Yet, in Art's rendition, the catwalk appears to have the exact same amount of illumination as the rest of the room.
[/quote]

TrumptPower, here are the issues you keep conflating:

The illumination description of mine you have quoted is relevant to how the camera records the scene due to dynamic range limitations of the sensor.

That is different from how an actual person standing in that spot perceives the illumination of the scene.

*Because the human eye does not perceive dynamic range limitations the way the camera does. *

If you still don’t believe me, do this experiment:

On a sunny day, look out a window. Does the inside of your room suddenly go black?

Now try taking a picture with a camera. Tell me if in a single exposure you are able to not blow out the highlights in the window, and not have everything in the room severely underexposed.

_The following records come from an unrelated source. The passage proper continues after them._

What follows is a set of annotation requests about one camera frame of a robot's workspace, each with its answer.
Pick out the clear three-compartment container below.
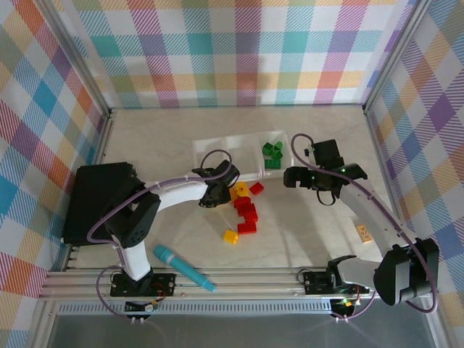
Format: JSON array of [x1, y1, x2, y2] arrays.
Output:
[[191, 129, 294, 182]]

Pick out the small wooden block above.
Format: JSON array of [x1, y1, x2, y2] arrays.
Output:
[[355, 224, 374, 244]]

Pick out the teal marker pen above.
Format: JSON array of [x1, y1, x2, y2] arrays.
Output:
[[152, 244, 218, 293]]

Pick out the perforated metal strip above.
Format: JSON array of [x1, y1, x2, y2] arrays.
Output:
[[57, 302, 336, 316]]

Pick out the black box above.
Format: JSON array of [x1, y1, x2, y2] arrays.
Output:
[[61, 162, 139, 246]]

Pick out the left small circuit board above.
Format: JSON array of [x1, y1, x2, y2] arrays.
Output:
[[124, 299, 161, 313]]

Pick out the small circuit board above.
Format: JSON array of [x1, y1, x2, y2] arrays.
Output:
[[124, 299, 161, 313], [331, 297, 360, 315]]

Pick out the right small circuit board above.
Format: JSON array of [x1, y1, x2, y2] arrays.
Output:
[[331, 297, 360, 315]]

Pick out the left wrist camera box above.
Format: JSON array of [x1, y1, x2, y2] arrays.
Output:
[[212, 160, 241, 184]]

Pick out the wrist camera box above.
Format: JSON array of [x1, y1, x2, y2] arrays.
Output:
[[212, 160, 241, 184], [306, 139, 344, 168]]

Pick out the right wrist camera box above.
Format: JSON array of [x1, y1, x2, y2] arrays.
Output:
[[306, 139, 344, 168]]

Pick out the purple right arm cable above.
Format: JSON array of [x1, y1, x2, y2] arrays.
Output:
[[291, 133, 440, 320]]

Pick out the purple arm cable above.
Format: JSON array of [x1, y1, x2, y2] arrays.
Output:
[[86, 149, 235, 320], [291, 133, 440, 320]]

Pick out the right aluminium side rail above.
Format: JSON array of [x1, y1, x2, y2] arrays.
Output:
[[363, 108, 416, 240]]

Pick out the aluminium side rail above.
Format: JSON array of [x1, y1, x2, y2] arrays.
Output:
[[363, 108, 416, 240], [92, 110, 117, 167]]

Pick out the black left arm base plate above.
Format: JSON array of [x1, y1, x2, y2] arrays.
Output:
[[109, 272, 178, 298]]

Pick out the aluminium front rail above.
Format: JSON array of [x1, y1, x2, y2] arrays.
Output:
[[38, 266, 442, 302]]

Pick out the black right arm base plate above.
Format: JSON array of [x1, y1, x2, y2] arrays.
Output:
[[302, 268, 371, 297]]

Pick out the left aluminium side rail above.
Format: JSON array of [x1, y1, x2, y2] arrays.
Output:
[[92, 110, 117, 167]]

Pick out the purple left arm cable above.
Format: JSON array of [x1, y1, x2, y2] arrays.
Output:
[[86, 149, 235, 320]]

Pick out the right aluminium frame post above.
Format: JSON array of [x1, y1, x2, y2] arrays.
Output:
[[363, 0, 432, 114]]

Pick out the aluminium frame post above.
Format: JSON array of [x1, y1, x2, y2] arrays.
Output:
[[363, 0, 432, 114], [39, 0, 114, 119]]

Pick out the left aluminium frame post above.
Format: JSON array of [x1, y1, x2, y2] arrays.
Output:
[[39, 0, 114, 119]]

Tell me if that photo comes out the way your eye perceives the scene.

If human vision perceived dynamic range limitations the way you are suggesting, we would not be able to walk around in rooms with windows because we wouldn’t be able to see the furniture in front of us.


----------



## TrumpetPower! (Apr 4, 2013)

art_d said:


> On a sunny day, look out a window. Does the inside of your room suddenly go black?



Have you ever done that experiment, yourself?

_Really_ done it?

Because what you'd know if you had is that, yes, when you're intently looking out the window well enough to see all the detail out there, if you keep your eyes pointed in that same direction and observe your room with your peripheral vision, yes, your room is very dark indeed. And when you move your gaze back to the inside of the room, it takes a moment for your eyes to adjust. After they adjust, the room looks very normal, but it's impossible to perceive anything but a lot of brightness out the window. And if you keep switching your perception from the one to the other, you'll see that the room is quite dark but you have a good idea of what it looks like, and that the outside is quite bright but you still have a good idea of what it looks like.

I'm sitting inside right now. The lights are off but I've got a lot of windows and a skylight, so the illumination is pretty good and even inside. Not bright, but it has a feeling of very comfortable open shade. One far corner isn't quite as well lit. Plenty of light to read comfortably, but noticeably darker. Right next to it is a window. There's a thin high overcast, so the sky is a very bright white.

And it's exactly as I just described.

If I was going to photograph the scene, I'd render the room a bit on the dim side -- no more than a stop underexposed, probably just a half a stop. I'd let the far corner go on the dark side, probably about two stops underexposed. And I'd tame the outside to the bottom end of Zone VIII -- it'd be very bright, but not so bright that all detail was lost (though certainly a fair amount would go to not much more than slightly textured tone). And I'd let some of the blacks in that far corner block up -- even when I'm looking directly at them from where I'm sitting with the bright window blocked from view, I still can't see anything more than a suggestion of texture in, say, the underside of a Canon battery charger.

If it was the other way 'round, if I was outside looking in, I'd turn all that upside-down. The outside I'd render basically normally but maybe a touch on the bright side, and I wouldn't try to lift the inside above Zone III.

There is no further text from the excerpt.